My name is Nancy Malcom (she/her/hers). While I’m not a cradle Methodist, I am a long-time member of Pittman Park UMC in Statesboro, Georgia, where the church’s Wesleyan vision of Christianity anchored in scripture and informed by tradition, experience, and reason upholds me in my spiritual journey. My family is the driving force behind my story. I was born in 1971 as the youngest of five children. My siblings and I – three older sisters and one brother - were stair-steps, with a new baby joining the family every two years. My only brother entered the world in 1969 with his umbilical cord wrapped tightly around his neck. As a result, he was deprived of oxygen for several minutes, which caused severe brain damage. My brother and I went through childhood together. My earliest memories include him always at my side, and even as we grew older, we were usually a pair. I have always held a strong ethic of care, which in retrospect I link directly to growing up alongside my brother. I see the world through a lens which magnifies the connections we have with each other and the responsibility we have to care for and look out for one another. I am and always have been my brother’s keeper.

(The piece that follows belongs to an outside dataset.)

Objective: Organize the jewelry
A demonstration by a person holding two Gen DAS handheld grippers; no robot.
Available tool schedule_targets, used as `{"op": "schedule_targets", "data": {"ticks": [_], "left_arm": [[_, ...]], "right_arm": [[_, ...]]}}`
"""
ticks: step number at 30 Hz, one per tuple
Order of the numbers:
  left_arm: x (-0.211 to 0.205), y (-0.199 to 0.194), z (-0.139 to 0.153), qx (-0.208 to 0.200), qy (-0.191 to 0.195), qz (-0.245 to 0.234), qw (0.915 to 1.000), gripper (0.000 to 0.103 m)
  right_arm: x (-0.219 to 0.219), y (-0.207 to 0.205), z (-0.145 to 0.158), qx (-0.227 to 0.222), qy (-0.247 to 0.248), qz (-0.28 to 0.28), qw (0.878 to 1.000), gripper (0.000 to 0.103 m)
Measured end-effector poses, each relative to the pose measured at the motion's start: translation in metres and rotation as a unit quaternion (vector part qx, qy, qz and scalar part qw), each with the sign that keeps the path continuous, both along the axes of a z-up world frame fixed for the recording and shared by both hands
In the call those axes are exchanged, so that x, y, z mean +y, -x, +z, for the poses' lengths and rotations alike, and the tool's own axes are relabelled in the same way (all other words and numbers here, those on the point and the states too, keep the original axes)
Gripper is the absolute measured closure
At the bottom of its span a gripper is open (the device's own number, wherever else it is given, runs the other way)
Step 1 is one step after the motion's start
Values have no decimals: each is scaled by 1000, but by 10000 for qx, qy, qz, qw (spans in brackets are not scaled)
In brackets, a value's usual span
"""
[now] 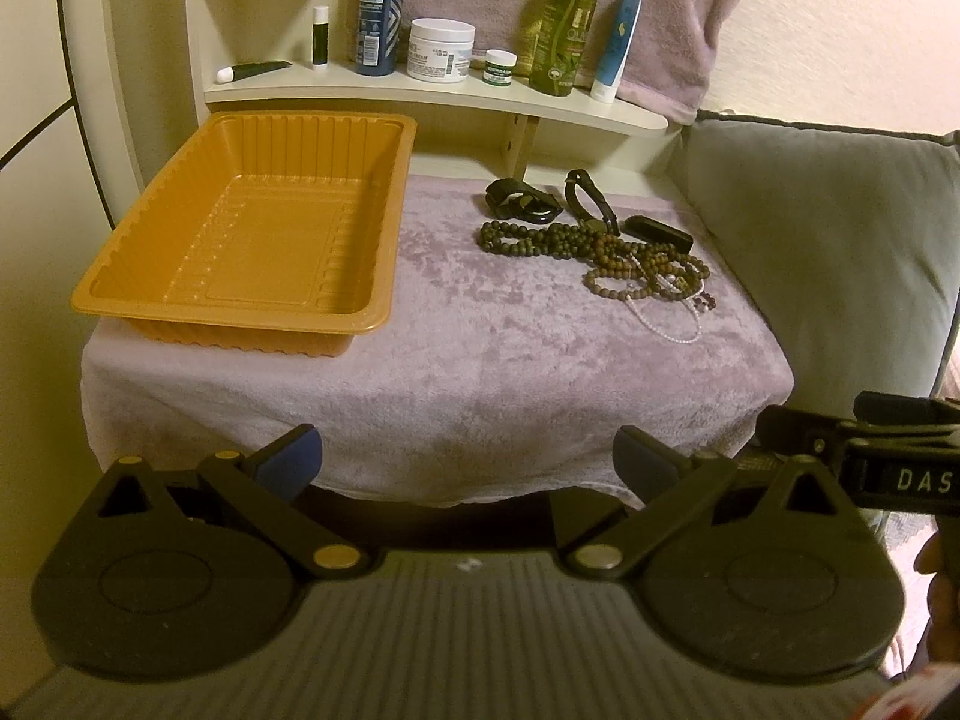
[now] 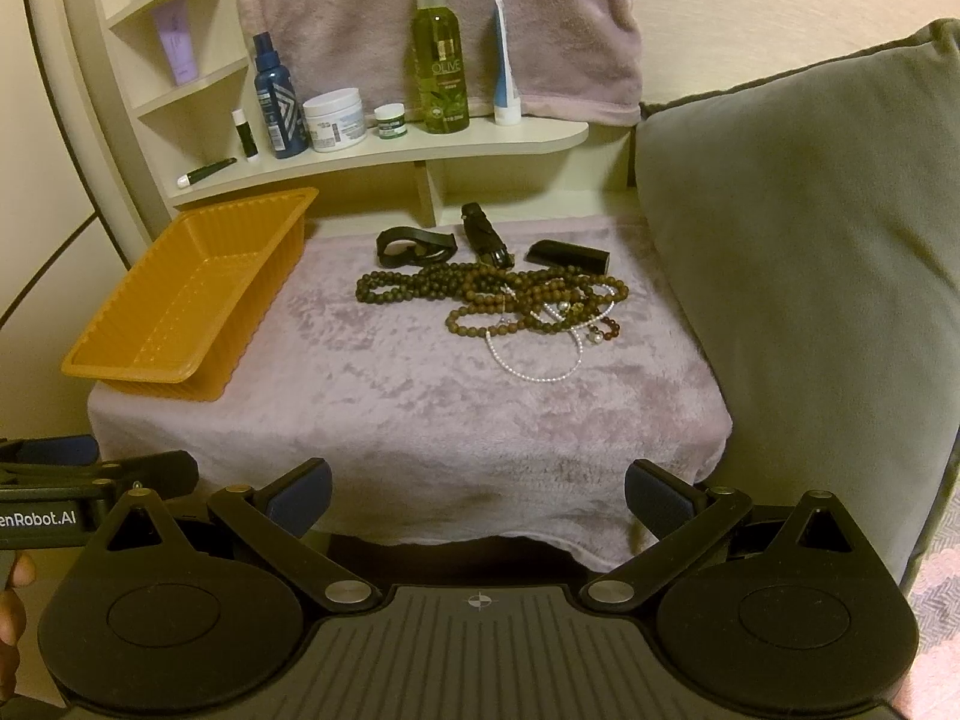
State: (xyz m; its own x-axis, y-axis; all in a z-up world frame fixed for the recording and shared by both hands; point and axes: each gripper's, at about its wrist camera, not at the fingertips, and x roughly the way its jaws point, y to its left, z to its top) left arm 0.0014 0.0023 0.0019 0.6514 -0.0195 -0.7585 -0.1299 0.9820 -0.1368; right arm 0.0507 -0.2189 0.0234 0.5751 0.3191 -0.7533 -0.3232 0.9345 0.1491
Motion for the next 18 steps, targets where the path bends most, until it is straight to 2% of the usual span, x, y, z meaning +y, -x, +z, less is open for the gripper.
{"op": "schedule_targets", "data": {"ticks": [18], "left_arm": [[0, 0, 0, 0, 1, 1, 10000, 1]], "right_arm": [[-1, 1, 1, -20, 3, 3, 10000, 0]]}}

To be sure, my brother and I were situated in a close-knit, loving family. It was not just the two of us – we were seven strong. I was only 9 years old when my oldest sister moved away to college – a loss which hit me hard. How can it be that anyone from my family could leave our home and go out into the world without the rest of us? Though I would see my sister on occasional visits, our family was never the same after she left for school. Six years later, my sister had graduated from college and was working as a full-time director of a church camp when she was suddenly fired from her job because of her sexual orientation. This news rocked my family. Even from a distance, the potential stigma, shame, and fear were difficult to navigate and family relationships were strained. There is much more that can be said here. I can tell the story of the pain, the difficulty and the real damage – both personal and familial – that was done. But all these years later, I can say that healing is possible. Love endures.
Not only did the church I grew up in teach me that God is Love, but my family shaped me to a greater understanding of how that love plays out. I believe that we are all family. As children of God, we are called to live in relationship with one another – to look out for each other, to care for, support, and encourage each other. To widen the circle and pull people into relationship. Today, I feel an urgent calling to speak and act on behalf of a reconciling, inclusive, affirming church. Alongside my siblings in the United Methodist Church, I confess that we have failed to be an obedient church. We have not done God’s will, we have broken God’s law, we have rebelled against God’s love, we have not loved our neighbors, and we have not heard the cry of the needy. Forgive us, I pray.
I grieve the harm that has been done by our church to so many of God’s beloved children, and I vow to do all in my power to resist harm, and to work toward a church that welcomes, affirms and celebrates ALL. As a lay person in South GA, I can often do and say more than many of our clergy can. So, laity, join me, speak up, be leaders, and let's make a difference together as we all #ResistHarm!